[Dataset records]
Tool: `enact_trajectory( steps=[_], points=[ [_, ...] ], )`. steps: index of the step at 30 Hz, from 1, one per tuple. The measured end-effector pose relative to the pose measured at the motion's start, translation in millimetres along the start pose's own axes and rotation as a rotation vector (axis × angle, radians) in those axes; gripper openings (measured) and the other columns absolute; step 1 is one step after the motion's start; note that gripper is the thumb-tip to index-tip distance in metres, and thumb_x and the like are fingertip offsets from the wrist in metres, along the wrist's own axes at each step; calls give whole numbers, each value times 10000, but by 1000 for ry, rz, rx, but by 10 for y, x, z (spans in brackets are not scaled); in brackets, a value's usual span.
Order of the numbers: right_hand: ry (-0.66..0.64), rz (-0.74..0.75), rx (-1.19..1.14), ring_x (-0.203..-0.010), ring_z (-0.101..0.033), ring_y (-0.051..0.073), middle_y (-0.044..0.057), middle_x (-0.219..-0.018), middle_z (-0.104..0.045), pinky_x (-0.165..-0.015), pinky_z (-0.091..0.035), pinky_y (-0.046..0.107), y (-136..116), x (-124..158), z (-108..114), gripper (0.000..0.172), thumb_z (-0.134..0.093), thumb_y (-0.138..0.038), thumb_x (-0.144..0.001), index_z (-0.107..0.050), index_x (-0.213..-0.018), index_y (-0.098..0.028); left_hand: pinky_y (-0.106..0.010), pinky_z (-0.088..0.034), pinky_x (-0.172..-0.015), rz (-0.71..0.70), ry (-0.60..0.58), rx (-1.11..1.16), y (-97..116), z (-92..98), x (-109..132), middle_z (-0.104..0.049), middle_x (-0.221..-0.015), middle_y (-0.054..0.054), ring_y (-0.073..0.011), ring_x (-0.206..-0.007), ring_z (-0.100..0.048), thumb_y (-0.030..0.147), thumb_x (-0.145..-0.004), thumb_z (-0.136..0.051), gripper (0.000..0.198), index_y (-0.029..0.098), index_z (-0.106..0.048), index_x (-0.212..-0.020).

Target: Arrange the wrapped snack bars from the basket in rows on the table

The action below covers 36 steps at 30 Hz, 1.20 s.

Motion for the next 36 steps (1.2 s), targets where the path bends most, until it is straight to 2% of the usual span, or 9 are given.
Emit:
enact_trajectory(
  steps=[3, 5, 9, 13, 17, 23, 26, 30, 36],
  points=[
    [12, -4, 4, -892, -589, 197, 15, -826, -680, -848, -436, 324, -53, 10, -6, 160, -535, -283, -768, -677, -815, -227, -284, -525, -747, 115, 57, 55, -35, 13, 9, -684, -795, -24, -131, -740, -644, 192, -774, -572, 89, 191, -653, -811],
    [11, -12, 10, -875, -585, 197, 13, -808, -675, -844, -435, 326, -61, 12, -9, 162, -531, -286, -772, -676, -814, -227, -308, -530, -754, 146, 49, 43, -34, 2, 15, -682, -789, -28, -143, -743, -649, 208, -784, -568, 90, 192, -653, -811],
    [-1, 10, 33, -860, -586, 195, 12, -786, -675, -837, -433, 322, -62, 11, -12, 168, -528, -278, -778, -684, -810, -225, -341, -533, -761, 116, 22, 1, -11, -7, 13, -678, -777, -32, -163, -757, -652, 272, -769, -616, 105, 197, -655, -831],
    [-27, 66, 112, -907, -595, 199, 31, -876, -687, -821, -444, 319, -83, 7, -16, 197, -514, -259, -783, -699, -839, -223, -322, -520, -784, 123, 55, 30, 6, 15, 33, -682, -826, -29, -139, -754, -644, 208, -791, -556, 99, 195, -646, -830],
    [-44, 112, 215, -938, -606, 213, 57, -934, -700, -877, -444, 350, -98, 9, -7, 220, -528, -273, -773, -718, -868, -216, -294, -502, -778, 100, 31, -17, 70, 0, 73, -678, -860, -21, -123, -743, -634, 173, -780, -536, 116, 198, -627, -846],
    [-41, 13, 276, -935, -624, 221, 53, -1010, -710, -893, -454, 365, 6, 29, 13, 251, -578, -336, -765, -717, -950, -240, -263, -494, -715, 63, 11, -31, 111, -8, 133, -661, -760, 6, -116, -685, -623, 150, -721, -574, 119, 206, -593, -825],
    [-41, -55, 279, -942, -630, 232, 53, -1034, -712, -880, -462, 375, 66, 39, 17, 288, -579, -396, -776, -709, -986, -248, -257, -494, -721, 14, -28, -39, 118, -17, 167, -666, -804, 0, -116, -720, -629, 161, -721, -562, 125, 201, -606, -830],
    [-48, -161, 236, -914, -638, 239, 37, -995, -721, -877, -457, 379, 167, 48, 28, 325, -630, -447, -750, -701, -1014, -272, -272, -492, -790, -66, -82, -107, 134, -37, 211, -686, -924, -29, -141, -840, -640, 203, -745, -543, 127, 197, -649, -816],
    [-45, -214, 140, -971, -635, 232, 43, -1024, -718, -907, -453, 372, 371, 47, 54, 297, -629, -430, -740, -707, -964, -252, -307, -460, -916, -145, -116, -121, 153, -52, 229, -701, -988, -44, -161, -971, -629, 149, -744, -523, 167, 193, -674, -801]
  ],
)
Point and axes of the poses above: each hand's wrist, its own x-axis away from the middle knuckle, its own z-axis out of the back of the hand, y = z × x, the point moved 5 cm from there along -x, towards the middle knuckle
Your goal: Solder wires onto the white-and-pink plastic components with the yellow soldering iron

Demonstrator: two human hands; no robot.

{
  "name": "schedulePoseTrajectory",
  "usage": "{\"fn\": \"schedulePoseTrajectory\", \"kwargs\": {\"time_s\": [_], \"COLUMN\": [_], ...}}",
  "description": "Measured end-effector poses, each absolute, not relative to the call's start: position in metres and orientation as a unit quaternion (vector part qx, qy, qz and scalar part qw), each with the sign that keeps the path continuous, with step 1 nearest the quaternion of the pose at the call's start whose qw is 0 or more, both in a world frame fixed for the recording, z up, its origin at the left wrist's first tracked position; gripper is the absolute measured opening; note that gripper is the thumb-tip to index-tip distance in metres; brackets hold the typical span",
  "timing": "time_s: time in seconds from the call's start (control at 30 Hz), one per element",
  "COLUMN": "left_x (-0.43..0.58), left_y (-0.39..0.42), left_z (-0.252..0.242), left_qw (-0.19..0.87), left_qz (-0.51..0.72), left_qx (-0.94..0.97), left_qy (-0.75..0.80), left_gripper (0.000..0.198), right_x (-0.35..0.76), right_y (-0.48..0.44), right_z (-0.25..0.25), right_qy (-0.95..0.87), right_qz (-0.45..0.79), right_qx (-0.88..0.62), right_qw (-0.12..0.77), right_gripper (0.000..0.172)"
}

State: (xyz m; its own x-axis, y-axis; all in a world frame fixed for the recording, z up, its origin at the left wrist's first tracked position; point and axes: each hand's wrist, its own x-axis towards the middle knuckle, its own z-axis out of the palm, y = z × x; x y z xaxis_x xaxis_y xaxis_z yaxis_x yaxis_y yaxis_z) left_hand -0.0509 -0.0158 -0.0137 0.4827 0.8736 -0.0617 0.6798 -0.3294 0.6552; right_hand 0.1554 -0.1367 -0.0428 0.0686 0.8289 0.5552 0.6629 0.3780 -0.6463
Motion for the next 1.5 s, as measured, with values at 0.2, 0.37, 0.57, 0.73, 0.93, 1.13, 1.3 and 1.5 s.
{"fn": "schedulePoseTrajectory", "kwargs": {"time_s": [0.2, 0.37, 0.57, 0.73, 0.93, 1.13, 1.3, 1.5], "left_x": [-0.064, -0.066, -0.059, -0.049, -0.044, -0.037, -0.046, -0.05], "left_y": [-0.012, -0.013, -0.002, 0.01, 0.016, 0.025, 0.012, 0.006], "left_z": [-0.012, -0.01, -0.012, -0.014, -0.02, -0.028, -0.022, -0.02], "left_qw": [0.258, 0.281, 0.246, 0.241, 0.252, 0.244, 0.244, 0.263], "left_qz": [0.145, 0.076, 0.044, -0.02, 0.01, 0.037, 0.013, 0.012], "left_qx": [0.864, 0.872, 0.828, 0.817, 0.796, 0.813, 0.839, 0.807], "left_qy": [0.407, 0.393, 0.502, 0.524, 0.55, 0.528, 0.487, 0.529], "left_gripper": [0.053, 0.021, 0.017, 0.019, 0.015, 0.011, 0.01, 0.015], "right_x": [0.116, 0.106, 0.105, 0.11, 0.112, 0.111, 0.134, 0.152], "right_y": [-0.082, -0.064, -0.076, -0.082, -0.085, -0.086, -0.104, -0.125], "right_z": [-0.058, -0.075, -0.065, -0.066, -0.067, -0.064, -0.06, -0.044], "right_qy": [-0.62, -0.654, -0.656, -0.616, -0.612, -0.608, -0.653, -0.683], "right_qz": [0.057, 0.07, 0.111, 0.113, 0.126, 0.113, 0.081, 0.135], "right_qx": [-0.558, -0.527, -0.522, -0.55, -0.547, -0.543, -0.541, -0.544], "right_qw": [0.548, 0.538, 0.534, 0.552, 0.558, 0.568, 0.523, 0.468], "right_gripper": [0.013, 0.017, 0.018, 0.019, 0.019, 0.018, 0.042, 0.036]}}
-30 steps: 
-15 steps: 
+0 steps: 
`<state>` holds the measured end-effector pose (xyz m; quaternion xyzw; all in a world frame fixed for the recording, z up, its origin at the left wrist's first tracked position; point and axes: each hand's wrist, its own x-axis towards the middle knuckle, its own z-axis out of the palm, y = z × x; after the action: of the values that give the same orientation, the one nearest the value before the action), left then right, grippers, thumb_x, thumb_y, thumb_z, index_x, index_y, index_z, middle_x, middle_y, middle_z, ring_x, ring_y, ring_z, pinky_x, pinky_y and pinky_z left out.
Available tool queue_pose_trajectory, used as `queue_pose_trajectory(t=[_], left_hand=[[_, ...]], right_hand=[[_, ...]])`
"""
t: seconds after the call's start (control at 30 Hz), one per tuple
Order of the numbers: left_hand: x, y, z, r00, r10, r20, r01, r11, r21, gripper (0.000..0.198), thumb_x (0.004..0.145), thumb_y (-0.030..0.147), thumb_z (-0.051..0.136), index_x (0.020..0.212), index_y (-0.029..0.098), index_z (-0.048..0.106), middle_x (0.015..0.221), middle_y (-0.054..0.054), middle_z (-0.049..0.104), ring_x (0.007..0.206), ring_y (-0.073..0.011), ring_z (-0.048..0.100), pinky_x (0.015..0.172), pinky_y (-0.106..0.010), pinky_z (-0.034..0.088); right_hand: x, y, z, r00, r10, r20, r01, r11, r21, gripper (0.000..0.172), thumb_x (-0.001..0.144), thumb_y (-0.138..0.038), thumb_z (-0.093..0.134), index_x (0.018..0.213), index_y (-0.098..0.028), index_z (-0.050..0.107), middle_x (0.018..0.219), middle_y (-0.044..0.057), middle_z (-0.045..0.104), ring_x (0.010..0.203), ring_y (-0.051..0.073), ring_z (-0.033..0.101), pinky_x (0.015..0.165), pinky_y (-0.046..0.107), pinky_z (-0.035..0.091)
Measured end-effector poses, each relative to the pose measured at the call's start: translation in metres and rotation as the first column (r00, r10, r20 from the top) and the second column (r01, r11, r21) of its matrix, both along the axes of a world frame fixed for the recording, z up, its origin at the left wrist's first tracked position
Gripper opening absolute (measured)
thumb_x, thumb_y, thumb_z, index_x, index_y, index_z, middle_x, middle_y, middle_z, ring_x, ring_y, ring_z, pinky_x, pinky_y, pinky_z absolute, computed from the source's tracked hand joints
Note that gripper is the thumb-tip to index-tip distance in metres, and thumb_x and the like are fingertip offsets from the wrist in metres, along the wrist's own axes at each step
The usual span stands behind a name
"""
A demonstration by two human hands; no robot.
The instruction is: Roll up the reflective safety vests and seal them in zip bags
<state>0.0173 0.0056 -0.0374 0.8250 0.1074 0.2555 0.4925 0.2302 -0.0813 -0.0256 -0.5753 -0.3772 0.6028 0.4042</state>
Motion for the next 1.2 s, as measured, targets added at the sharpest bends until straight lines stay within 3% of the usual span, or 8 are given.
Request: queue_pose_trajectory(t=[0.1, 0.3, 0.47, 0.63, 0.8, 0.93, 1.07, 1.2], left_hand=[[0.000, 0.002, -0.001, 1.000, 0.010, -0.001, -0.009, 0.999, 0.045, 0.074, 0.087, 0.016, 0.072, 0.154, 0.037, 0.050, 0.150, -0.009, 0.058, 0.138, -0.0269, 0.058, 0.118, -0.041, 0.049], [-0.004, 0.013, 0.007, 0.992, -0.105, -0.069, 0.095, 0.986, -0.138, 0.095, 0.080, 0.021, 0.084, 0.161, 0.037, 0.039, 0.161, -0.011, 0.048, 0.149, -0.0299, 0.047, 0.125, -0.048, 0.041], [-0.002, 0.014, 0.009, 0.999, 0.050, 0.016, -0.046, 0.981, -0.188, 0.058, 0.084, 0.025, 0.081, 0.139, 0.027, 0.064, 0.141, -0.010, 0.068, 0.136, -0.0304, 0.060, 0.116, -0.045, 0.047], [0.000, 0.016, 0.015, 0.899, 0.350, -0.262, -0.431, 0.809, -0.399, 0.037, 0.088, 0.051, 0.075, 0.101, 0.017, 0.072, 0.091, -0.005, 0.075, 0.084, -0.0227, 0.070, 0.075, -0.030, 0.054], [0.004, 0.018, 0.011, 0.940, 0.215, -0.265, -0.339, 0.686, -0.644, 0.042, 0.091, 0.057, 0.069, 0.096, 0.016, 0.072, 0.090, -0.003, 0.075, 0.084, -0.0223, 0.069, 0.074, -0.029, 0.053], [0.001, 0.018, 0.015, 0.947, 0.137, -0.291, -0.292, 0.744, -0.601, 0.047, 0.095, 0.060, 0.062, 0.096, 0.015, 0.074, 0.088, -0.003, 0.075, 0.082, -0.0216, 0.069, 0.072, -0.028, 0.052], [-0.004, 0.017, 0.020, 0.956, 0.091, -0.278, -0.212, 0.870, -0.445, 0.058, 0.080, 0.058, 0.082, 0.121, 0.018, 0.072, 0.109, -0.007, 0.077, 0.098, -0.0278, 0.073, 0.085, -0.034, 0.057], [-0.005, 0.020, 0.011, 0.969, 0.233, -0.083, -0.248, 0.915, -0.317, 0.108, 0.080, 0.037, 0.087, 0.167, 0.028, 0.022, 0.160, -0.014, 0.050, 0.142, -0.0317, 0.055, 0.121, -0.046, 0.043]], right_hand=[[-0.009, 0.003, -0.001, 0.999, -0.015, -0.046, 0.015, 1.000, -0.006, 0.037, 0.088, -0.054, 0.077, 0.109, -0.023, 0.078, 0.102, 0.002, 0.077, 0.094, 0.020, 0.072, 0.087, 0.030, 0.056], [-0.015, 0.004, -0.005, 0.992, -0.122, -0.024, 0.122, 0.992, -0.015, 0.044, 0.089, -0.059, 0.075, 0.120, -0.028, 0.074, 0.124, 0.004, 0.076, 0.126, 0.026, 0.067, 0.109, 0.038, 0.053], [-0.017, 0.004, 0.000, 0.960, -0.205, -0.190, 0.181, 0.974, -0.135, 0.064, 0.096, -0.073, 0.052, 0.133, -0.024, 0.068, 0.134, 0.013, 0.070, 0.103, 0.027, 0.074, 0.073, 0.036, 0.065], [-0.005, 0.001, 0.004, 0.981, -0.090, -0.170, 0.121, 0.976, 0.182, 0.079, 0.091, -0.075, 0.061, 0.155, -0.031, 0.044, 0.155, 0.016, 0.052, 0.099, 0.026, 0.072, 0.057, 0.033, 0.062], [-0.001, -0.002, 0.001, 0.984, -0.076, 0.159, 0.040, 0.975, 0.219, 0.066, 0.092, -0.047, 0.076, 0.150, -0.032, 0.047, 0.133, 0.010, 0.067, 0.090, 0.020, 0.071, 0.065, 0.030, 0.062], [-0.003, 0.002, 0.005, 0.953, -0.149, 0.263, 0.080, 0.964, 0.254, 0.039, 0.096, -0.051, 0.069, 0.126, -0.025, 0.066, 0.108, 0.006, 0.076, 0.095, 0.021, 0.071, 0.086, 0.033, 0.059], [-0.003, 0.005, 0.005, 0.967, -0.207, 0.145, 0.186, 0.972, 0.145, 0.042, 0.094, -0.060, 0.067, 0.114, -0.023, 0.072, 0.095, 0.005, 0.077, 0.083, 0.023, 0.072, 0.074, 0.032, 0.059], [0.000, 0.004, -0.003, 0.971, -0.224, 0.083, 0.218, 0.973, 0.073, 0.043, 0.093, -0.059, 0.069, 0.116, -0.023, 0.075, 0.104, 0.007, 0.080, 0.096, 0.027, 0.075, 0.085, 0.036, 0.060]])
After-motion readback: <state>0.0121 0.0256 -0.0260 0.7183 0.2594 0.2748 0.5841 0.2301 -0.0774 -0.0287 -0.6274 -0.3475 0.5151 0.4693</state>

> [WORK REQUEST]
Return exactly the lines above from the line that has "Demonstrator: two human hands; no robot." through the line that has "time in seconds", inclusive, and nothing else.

> [TASK RESPONSE]
Demonstrator: two human hands; no robot.

{
  "name": "schedulePoseTrajectory",
  "usage": "{\"fn\": \"schedulePoseTrajectory\", \"kwargs\": {\"time_s\": [_], \"COLUMN\": [_], ...}}",
  "description": "Measured end-effector poses, each absolute, not relative to the call's start: position in metres and orientation as a unit quaternion (vector part qx, qy, qz and scalar part qw), each with the sign that keeps the path continuous, with step 1 nearest the quaternion of the pose at the call's start whose qw is 0 or more, both in a world frame fixed for the recording, z up, its origin at the left wrist's first tracked position; gripper is the absolute measured opening; note that gripper is the thumb-tip to index-tip distance in metres; brackets hold the typical span",
  "timing": "time_s: time in seconds from the call's start (control at 30 Hz), one per element",

The exercise has nothing more to it.